Starting with the line that holds "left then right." and stopping after the line that holds "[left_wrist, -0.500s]", repeat the lines below word for word, without the pictures.
......
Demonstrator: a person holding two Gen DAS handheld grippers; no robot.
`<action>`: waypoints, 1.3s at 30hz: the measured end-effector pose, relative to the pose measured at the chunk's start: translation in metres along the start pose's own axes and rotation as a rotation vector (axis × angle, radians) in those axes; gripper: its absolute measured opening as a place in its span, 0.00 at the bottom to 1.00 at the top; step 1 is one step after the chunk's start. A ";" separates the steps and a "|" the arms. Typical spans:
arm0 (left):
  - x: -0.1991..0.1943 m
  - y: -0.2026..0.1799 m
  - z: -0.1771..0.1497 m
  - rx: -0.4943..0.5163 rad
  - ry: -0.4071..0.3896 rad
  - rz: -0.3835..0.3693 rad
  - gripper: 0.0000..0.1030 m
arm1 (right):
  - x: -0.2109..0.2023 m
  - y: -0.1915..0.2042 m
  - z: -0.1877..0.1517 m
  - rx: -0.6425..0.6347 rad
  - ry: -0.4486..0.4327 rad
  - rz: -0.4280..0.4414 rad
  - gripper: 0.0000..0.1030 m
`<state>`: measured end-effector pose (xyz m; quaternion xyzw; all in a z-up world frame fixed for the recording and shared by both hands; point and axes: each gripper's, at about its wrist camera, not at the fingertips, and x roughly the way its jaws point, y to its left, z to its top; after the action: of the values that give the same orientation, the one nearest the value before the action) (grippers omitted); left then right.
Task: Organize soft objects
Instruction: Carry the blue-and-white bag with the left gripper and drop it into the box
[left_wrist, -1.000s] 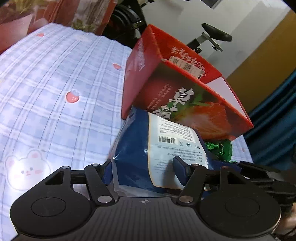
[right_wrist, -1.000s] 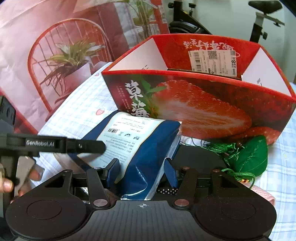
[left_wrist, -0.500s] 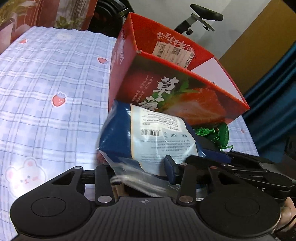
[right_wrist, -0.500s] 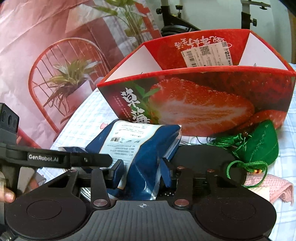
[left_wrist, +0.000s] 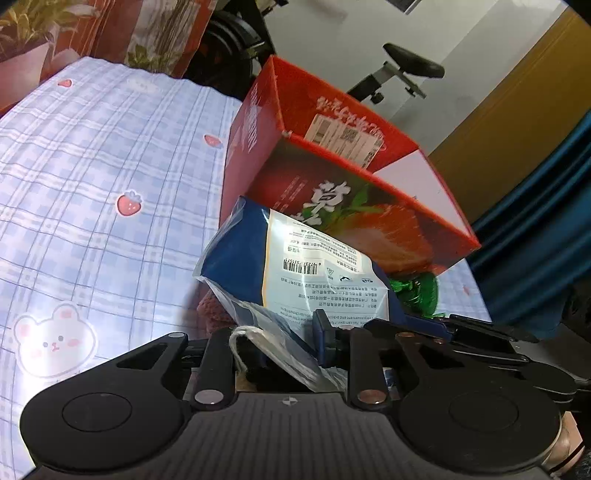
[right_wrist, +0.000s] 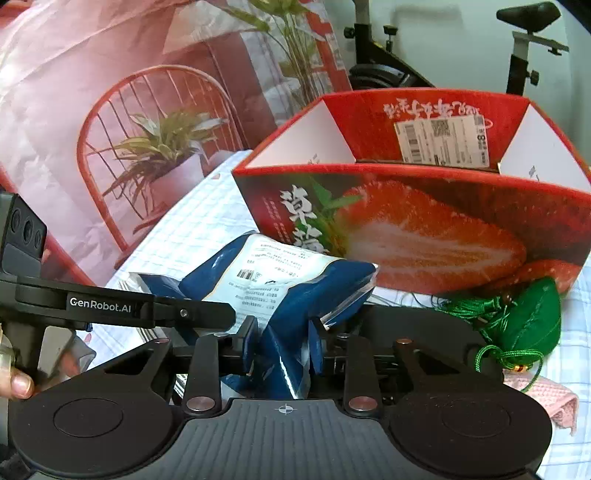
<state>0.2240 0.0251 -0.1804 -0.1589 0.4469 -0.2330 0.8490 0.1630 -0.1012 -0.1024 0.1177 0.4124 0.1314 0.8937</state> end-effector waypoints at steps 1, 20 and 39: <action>-0.002 -0.001 0.000 0.001 -0.007 -0.003 0.25 | -0.003 0.001 0.001 -0.003 -0.006 0.000 0.26; -0.020 -0.019 -0.009 0.047 -0.052 -0.008 0.25 | -0.026 0.007 0.003 -0.038 -0.057 -0.002 0.24; -0.043 -0.074 0.069 0.210 -0.219 -0.030 0.24 | -0.065 0.009 0.080 -0.198 -0.241 -0.022 0.22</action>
<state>0.2413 -0.0102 -0.0779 -0.1000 0.3224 -0.2723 0.9011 0.1824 -0.1224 -0.0025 0.0394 0.2883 0.1464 0.9454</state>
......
Solution to the exercise:
`<state>`: measured end-effector pose (xyz m; quaternion xyzw; all in a z-up world frame fixed for the recording and shared by both hands; point and axes: each gripper's, at about its wrist camera, not at the fingertips, and x roughly the way its jaws point, y to its left, z to its top; after the action: of the values that give the same orientation, the one nearest the value before the action) (grippers omitted); left then right.
Task: Organize soft objects
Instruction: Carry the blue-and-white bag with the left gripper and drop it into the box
[left_wrist, -1.000s] 
[right_wrist, -1.000s] 
[left_wrist, -0.500s] 

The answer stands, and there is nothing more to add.